Once the line holding "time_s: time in" is found in the listing below, write it out and each later line exactly, up to and including the one holding "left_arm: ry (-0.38".
=== RECORDS SUPPLIED ===
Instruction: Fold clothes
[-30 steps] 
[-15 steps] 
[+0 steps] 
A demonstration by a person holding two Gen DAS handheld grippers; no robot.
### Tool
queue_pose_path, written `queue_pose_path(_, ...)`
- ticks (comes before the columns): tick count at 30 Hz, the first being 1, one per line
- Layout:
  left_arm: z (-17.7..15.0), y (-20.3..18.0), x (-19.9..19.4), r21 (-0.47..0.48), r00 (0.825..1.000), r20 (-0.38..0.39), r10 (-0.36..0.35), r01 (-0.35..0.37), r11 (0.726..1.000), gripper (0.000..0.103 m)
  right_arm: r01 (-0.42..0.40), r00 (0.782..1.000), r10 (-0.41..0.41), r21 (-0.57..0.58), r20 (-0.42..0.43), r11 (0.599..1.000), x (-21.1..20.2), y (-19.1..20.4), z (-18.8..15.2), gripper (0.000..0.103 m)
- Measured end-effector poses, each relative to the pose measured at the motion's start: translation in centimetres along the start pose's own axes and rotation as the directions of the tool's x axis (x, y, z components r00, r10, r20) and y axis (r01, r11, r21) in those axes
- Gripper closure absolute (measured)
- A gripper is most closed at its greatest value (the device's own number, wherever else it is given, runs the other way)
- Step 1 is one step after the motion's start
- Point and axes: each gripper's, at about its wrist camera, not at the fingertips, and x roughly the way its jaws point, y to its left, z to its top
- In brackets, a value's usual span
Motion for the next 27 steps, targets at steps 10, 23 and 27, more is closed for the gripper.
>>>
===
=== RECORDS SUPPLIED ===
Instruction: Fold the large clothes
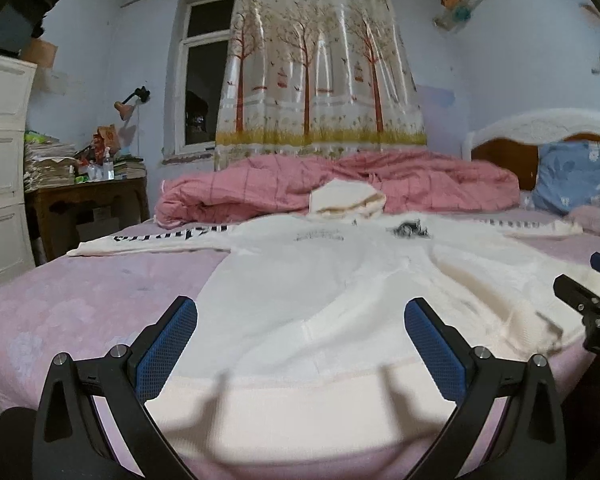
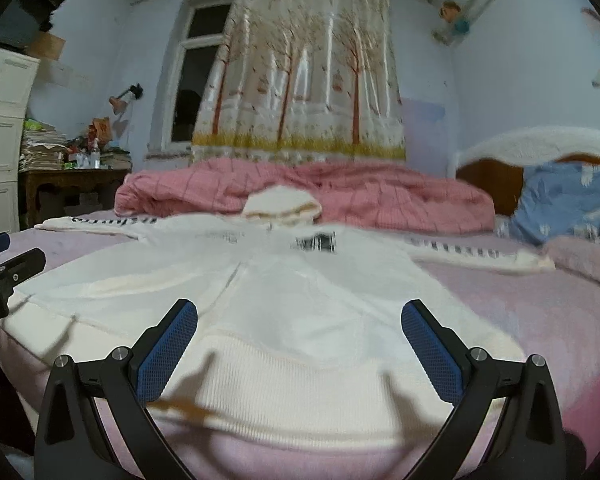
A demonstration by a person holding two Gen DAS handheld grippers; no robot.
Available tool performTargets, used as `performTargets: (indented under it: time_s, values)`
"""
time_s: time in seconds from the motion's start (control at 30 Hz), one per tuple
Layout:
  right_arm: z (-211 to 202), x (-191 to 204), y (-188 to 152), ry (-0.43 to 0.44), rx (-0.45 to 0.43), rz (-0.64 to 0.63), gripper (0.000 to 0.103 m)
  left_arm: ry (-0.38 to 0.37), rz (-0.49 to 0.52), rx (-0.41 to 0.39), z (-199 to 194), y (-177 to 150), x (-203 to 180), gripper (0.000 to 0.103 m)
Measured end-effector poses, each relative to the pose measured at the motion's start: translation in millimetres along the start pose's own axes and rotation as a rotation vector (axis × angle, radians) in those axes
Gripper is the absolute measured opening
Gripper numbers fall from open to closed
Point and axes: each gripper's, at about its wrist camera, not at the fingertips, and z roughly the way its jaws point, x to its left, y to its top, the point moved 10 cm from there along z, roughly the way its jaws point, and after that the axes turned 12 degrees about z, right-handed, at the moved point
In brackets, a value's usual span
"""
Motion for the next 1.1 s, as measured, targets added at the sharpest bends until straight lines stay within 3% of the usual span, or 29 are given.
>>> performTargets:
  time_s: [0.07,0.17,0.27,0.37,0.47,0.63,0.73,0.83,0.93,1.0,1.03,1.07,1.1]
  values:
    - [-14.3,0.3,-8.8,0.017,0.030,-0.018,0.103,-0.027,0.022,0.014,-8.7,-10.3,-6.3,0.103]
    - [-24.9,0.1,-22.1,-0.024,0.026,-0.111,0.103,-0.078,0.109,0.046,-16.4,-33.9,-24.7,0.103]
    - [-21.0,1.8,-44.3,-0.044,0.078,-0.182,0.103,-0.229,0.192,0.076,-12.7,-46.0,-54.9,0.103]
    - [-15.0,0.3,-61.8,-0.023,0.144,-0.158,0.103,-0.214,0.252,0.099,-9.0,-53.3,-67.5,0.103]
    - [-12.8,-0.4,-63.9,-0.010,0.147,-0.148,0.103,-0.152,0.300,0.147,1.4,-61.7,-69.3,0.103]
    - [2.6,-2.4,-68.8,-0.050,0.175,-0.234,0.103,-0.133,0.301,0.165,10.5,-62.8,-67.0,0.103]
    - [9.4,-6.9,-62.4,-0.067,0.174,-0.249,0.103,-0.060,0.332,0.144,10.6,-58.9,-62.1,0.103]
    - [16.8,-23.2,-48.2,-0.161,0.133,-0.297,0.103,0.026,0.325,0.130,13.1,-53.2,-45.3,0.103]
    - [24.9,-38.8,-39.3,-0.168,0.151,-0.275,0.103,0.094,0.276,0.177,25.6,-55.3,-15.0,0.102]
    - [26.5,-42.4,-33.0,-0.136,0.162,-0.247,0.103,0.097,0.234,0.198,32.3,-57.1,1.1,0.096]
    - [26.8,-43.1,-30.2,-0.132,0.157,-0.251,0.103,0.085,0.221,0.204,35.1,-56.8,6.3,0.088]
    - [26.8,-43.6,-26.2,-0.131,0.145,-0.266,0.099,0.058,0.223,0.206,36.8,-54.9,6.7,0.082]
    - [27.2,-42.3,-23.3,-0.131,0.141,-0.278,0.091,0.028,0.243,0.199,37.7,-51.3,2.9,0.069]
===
* _SOLUTION TO THIS PROBLEM_:
time_s: time in seconds from the motion's start (control at 30 Hz), one per tuple
Layout:
  right_arm: z (-211 to 202), x (-191 to 204), y (-188 to 152), ry (-0.43 to 0.44), rx (-0.45 to 0.43), rz (-0.64 to 0.63), gripper (0.000 to 0.103 m)
  left_arm: ry (-0.38 to 0.37), rz (-0.49 to 0.52), rx (-0.41 to 0.39), z (-199 to 194), y (-177 to 150), x (-203 to 180), gripper (0.000 to 0.103 m)

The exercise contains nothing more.